Attending court as a juror
If you get a jury summons for jury service on a certain date, you might be sworn in as a juror on a trial. You need to bring photographic ID to the court. You should tell the court immediately if you can't go that day.
During the coronavirus (COVID-19) pandemic there is advice and guidance for all courts and tribunals users
What you need to bring with you
You must bring your jury summons with you each day. You should also bring identification. Acceptable forms of ID are:
- full passport
- photo driving licence
- EU National Identity card
- Home Office documents confirming UK immigration status
Alternatively, you can also bring any two of the following:
- birth certificate (issued within six weeks of birth)
- credit card with three statements and proof of signature
- cheque book and bank card with three statements and proof of signature
- three utility bills showing your name and address
Court staff will ask you to show these to confirm your identity when you arrive at court on your first day.
Travel and parking
You should use public transport to get to the courthouse. To get information about bus and train timetables, go to:
The juror pack has information about local car parks. If you drive to the courthouse, check how long you can pay for parking in the car park you use. If you're sworn onto a jury, you won't be able to leave the courthouse to top up your ticket.
Jurors with disabilities
If you have a disability and you are worried about access to the court or you need certain facilities during your jury service, you should contact the court.
On the first day of jury service
When you arrive at court, you will be:
- directed to the jury assembly area or courtroom
- introduced to a court official who will be available to deal with any queries you have
- shown a jury information video and be able to ask any questions you may have
If you have been convicted of an offence since receiving your summons, you must tell court staff.
Each day the court clerk will make a roll call of all jurors in court or in a jury assembly area. This is done in private to make sure that jurors’ identities are protected.
The court clerk will call your name and jury panel number which appears at the top right hand corner of your jury summons. You need to respond when the clerk calls your jury panel number.

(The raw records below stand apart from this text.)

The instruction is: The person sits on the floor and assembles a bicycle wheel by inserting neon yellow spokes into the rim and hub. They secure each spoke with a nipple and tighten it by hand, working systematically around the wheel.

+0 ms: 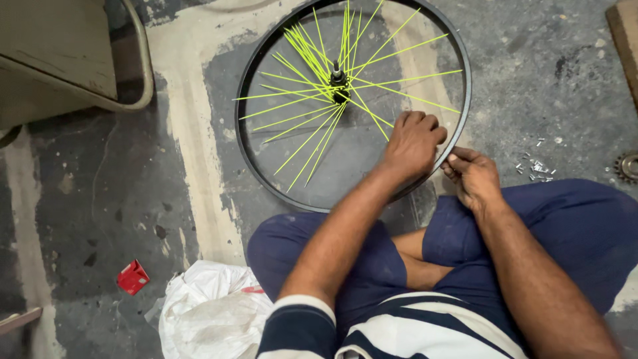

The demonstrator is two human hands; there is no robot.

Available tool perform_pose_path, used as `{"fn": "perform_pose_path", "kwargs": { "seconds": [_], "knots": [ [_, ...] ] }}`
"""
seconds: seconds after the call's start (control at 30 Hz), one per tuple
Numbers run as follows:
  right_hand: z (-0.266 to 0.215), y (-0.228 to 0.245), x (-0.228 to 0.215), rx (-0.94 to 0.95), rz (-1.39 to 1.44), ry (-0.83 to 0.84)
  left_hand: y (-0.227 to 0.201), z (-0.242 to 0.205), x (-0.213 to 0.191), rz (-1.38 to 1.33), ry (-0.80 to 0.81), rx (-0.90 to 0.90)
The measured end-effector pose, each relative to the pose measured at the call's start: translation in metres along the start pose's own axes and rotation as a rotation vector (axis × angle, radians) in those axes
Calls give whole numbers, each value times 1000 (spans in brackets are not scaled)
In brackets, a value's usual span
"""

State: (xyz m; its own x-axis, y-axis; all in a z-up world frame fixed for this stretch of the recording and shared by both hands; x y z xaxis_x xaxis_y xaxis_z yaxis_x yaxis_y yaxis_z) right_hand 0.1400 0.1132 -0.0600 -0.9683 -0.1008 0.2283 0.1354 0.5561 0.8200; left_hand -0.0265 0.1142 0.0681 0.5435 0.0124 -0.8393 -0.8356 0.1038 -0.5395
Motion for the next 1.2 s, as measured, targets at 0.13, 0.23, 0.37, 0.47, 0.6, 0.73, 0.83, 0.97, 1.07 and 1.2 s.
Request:
{"fn": "perform_pose_path", "kwargs": {
  "seconds": [0.13,0.23,0.37,0.47,0.6,0.73,0.83,0.97,1.07,1.2],
  "knots": [
    [-1,0,-3,1,-10,1,16,10,30,-300,290,69],
    [-5,5,0,-5,-36,1,18,9,35,-488,186,109],
    [-12,14,6,-14,-43,-29,26,12,50,-456,226,41],
    [-14,19,10,-27,-60,-30,26,14,53,-398,240,14],
    [-12,17,7,-43,-56,-40,25,14,50,-441,211,22],
    [-13,19,7,-47,-54,-39,24,15,53,-292,215,-6],
    [-12,19,6,-54,-61,-60,27,15,49,-452,205,-18],
    [-13,19,8,-60,-69,-33,26,15,51,-350,218,-18],
    [-11,16,6,-60,-72,-41,25,12,47,-404,199,-2],
    [-11,16,5,-62,-75,-50,25,12,50,-360,259,-41]
  ]
}}
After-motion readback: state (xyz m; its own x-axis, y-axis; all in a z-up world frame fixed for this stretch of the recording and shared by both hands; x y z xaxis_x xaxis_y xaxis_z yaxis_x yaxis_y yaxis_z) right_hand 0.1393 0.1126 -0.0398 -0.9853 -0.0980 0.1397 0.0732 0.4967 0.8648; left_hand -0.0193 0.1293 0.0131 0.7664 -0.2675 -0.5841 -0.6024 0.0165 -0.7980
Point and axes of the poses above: each hand's wrist, its own z-axis towards the middle knuckle, its own x-axis out of the palm, y = z × x, the point moved 10 cm from there along z, towards the middle knuckle, and after that the axes turned 1 degree about -z, right-handed, at the moved point
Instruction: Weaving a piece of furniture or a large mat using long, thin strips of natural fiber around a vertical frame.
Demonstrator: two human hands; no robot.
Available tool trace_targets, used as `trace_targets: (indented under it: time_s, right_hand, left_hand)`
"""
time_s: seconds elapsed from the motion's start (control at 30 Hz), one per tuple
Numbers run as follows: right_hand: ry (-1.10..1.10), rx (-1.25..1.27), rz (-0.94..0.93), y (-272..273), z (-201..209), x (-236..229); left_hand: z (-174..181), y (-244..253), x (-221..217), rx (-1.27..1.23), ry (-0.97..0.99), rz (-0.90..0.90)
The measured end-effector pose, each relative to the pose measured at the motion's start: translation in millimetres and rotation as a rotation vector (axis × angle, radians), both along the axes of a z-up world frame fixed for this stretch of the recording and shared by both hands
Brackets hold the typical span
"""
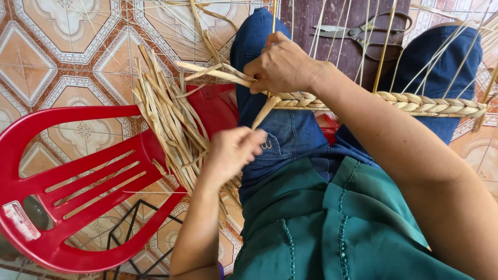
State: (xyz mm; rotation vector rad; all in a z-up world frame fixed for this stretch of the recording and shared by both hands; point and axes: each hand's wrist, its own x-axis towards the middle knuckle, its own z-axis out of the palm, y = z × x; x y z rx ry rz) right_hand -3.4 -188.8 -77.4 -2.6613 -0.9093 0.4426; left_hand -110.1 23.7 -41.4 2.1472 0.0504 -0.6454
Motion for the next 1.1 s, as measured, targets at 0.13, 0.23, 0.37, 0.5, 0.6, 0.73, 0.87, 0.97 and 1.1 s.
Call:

You can be fined for not turning up for jury service. If you think you're going to be late or you're sick and can't go, you must contact the juries officer before 9.30 am that day.
The contact number is on your jury summons.
Jury allowances and claiming
You could be entitled to travel and food expenses as a juror. You may be entitled to an allowance for financial loss during the period you had to be at court. You’ll get a claim form with your jury summons. You must send your claim within 14 days of completing jury service.
Length of waiting time before a trial begins
When you have been summonsed to appear as a jury panel member, this doesn't mean that you will be on the jury. You don't become a juror until you have been called into the jury box and ‘sworn’ or ’affirmed’.
You may be called to serve on a trial immediately or you might need to wait while a court deals with matters that don’t involve the jury.
To pass the time, you can bring a laptop, book, magazine or paper to read in the waiting room. But you must not read in the courtroom.
The judge and court staff usually release the people that are not likely to be needed as soon as possible. But a reserve of jurors is often needed.
Jury panel information
Usually the jury officer or the judge if you have been sworn as a juror, will tell you at the end of each day if you need to come back. You should contact the jury line to see if you're needed:
Serving on a trial
You won’t know which trial you will sit on until you are sworn in. Trials can last a few days or a number of weeks. A typical jury panel usually remains in place for approximately four weeks. Jurors could be selected to sit on more than one trial during this time. Sometimes the case isn't ready to go to court. Sometimes the defendant pleads guilty and the trial doesn't go ahead.